Dr Samuel Berthet, a histrorian of contemporary history feels the creation of Shantiniketan and Sriniketan has a long way to go. ‘The poet gave altogether another dimension to this attempt for a social paradigm over four decades. Direct and daily access with its lively tenants in the rural areas and in collaboration with scholars and artists from all over India ….to rediscover heritage…by getting back to one’s own roots and reviving in a lively manner the links between popular and elite culture, rural and urban culture, under the form of an international forum was and remain a pioneering one….The legacy of this pioneering venture led by the poet is multi pronged and has been carried both in the subcontinent and other parts of the world.’
Eiko Ohiro, an English professor from Japan finds Tagore’s vision to unify people and aesthetics to forge harmony of the universe. She harps on purification of the aesthetic sense. Tagore praised Japanese people for having a ‘vision of beauty in nature and the power of realizing it’ in their lives. Tagore was fascinated by the story of a samurai who liked to view flowers arranged in vase before he left for a battlefield, for he thought that true heroism is aroused by the music of truth found in beauty. For Tagore that beauty could be found in life which revives again and again by enduring the atrocities of time. Tagore believed that the mainspring of Japanese civilization was ‘the bond of human relationships’ and the spiritual bond with the whole of nature. He urged Japan to share this with others as a universal message, allowing us to transcend the limits of modernism, individualism and material civilization. There was a negative change in a Japanese society in terms of human relationships during the six decades after the Second World War in the processes of industrialization and mass consumption. Family ties and other human relationships were problematically weakened. ‘ However, this tsunami, I think, has given us a chance to discover the Japan that Tagore extolled almost a century ago. Tagore insisted that the mission of civilization is to unite people and bring peace and harmony.’ says Prof Ohiro.
Tagore in his essay on ‘Nationalism in the west’ says, ‘Neither the colourless vagueness of cosmopolitanism, nor the fierce self-idolatry of nation-worship is the goal of human history. And India has been trying to accomplish her task through social regulation differences, on the one hand, and the spiritual recognition of unity, on the other’. But Tagore refrained from monolithic culture what may be termed as the ‘melting pot’ exuding alchemical unity of cultures. Instead by creating conduits between cultures, it leads to a stolid edifice of human unity without ‘devaluing their local origins, culture and traditions’ says Prof Indra Nath Chowdhuri. All political demarcations are good enough for a system but for another system these demarcations demur during another coalition.

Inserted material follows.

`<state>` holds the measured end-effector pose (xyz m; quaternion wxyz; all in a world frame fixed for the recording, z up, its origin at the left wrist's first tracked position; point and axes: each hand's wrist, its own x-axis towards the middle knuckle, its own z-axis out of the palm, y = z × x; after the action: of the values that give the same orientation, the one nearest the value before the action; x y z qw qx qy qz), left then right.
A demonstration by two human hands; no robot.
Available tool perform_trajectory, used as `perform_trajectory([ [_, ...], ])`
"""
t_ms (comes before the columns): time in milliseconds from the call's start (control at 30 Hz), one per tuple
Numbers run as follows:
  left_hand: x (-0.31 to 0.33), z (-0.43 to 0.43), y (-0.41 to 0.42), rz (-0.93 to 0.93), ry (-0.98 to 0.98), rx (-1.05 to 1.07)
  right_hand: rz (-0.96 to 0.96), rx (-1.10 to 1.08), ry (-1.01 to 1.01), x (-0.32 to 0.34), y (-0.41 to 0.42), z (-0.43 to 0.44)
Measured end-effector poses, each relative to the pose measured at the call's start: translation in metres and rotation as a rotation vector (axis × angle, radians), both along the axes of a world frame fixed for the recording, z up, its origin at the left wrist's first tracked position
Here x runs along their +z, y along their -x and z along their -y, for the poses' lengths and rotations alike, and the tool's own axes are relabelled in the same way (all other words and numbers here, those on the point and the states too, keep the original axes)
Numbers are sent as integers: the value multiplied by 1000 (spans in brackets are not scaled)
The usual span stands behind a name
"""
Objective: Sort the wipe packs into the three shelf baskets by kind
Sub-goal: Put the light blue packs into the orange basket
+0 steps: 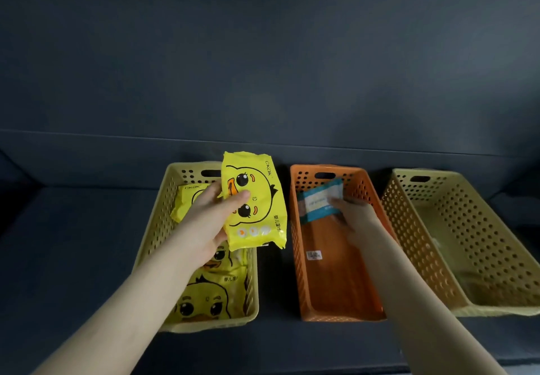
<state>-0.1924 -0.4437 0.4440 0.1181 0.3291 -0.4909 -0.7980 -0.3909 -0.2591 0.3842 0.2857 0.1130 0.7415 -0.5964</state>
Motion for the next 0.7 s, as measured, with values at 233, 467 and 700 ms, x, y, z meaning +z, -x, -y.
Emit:
perform_trajectory([
  [233, -5, 16, 1, 35, 2, -52, -56, 16, 36, -8, -10, 11],
  [467, -5, 21, 5, 50, 37, -112, -256, 554, -286, 26, 16, -4],
  [700, -11, 20, 7, 73, 38, -124, -454, 798, -556, 25, 2, -1],
])
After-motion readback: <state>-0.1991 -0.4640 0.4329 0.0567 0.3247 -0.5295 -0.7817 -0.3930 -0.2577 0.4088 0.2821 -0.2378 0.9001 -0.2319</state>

Thus segregation and coalition are relativistic stance. Baulking over the lines succumb to this hollowness. In Creative Unity, Tagore was outright, ‘Perfection of unity is not in uniformity but in Harmony.’
Prof Chowdhuri surmised to say – ‘It is particular cultural traditions that can provide the bases for understanding and morally relating to others and ultimately for developing a vision of universality.’During the deliberations of the seminar, some speakers remained cynical of Tagore’s nationalism which they felt declined with his growing ardour for universalism. Does nationalism impinge upon one’s cosmopolitan stature? Prof Indra Nath Choudhuri cogently put it across that nationalism can snugly fit in the ambit of global camaraderie. Prof Chowdhuri cited Amaratya Sen who had caught the innate Tagorean appeal – ‘The man point of cosmopolitanism, which is taken to be the world-citizenship claim, need not militate against valluing elements in one’s own tradition….universality….is dependent upon reason’s articulation of the universal through an engagement with the local’.